- **Exercise**
Among the lines below, a stretch begins at the one with "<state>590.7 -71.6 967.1" and ends at the one with "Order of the". Repeat that stretch exactly, ends included.

*** Given data ***

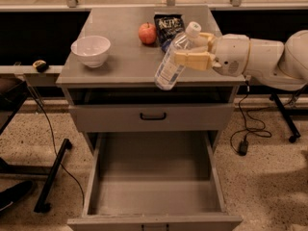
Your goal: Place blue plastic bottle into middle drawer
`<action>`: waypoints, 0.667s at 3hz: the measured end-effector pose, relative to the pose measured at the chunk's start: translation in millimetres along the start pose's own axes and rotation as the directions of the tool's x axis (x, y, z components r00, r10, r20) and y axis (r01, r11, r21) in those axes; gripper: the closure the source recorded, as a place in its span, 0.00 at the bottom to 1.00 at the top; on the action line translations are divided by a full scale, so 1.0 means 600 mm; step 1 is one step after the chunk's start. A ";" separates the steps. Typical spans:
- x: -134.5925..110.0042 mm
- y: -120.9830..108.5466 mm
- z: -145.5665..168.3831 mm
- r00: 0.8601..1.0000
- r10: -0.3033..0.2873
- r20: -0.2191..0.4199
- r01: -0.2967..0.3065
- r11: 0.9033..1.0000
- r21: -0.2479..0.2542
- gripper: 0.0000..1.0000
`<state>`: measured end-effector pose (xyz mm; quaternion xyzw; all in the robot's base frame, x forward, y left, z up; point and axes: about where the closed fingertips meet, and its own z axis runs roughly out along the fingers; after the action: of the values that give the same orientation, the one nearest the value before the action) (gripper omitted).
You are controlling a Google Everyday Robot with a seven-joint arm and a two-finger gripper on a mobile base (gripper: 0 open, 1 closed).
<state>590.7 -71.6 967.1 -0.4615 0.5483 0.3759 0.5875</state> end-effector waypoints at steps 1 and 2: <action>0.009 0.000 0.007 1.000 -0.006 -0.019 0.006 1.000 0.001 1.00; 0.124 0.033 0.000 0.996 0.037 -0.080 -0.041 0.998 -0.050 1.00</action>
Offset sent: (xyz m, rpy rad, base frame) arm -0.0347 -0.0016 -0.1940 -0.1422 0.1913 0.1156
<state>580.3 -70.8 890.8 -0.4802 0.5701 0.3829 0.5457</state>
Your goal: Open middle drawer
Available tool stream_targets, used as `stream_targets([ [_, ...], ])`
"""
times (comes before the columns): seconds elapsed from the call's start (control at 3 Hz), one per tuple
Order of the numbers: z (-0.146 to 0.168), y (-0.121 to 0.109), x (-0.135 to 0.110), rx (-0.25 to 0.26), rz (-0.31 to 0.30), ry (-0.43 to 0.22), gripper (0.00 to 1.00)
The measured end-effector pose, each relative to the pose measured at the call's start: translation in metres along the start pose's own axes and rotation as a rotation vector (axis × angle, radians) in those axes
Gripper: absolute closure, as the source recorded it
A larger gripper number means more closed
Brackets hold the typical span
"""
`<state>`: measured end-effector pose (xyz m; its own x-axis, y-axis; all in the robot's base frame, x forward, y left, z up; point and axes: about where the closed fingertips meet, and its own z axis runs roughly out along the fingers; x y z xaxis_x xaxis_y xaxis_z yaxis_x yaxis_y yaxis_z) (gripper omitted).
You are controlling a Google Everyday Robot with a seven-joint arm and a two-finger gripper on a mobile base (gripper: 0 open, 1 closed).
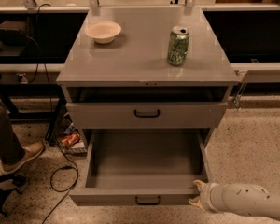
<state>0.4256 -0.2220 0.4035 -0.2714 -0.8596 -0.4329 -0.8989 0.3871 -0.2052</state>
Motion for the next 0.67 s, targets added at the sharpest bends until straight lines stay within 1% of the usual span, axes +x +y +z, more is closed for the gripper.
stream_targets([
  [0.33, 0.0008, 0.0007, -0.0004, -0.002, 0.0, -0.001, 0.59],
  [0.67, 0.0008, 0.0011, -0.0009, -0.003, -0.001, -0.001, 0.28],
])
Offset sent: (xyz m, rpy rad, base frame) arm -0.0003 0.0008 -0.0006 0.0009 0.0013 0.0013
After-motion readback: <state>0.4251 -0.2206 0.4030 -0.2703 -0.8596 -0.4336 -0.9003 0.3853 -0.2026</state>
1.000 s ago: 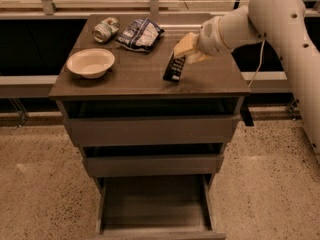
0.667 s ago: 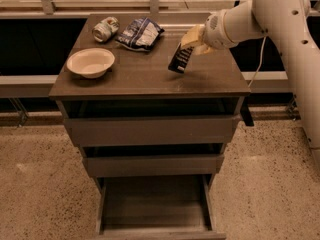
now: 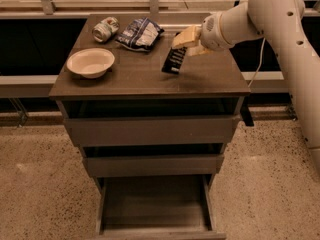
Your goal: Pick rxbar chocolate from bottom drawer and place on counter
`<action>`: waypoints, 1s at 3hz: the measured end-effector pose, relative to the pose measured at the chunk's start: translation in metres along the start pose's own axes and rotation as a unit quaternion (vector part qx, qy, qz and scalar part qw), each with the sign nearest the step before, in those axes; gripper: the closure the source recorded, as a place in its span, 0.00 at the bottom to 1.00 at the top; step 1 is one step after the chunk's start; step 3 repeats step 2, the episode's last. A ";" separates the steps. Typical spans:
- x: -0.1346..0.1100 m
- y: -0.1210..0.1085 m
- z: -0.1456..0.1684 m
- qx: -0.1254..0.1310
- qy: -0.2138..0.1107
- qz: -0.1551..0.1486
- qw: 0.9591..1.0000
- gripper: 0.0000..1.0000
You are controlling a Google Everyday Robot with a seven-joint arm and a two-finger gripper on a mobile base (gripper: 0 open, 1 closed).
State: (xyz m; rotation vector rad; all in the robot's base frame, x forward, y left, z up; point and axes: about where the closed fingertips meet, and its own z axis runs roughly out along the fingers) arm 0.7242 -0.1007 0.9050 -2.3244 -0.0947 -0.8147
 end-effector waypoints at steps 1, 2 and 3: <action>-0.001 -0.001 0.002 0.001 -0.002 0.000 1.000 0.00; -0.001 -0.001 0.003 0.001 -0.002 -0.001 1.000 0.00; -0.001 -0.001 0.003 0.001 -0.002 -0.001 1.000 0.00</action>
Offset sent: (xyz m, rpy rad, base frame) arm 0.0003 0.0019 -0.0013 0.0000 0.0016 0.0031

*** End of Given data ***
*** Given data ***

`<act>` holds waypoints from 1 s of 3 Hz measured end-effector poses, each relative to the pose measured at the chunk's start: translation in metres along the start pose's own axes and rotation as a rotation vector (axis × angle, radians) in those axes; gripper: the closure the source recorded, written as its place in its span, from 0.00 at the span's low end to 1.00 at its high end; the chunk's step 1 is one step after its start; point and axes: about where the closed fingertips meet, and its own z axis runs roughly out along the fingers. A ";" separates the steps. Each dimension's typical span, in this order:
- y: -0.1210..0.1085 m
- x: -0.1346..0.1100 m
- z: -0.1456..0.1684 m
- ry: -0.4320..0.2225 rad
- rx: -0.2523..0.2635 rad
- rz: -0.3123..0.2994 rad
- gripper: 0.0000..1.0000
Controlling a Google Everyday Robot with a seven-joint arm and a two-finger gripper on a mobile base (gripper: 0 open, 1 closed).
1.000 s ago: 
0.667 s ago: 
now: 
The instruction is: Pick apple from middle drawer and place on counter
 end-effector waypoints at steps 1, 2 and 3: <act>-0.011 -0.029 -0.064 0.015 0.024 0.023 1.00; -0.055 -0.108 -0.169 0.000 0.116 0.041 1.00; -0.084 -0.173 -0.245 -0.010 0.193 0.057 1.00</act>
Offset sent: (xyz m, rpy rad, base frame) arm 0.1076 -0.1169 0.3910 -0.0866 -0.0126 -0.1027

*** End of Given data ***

- **Exercise solution**
<state>590.7 -71.6 967.1 -0.4615 0.5483 0.3759 0.5875</state> end-effector waypoints at steps 1 and 2: <action>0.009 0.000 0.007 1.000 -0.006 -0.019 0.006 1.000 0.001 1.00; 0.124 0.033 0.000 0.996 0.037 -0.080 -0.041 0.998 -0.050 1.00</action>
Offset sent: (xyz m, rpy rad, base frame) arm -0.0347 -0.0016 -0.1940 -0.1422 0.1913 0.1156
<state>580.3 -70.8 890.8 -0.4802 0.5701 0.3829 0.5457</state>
Your goal: Open middle drawer
Available tool stream_targets, used as `stream_targets([ [_, ...], ])`
"""
times (comes before the columns): seconds elapsed from the call's start (control at 3 Hz), one per tuple
Order of the numbers: z (-0.146 to 0.168), y (-0.121 to 0.109), x (-0.135 to 0.110), rx (-0.25 to 0.26), rz (-0.31 to 0.30), ry (-0.43 to 0.22), gripper (0.00 to 1.00)

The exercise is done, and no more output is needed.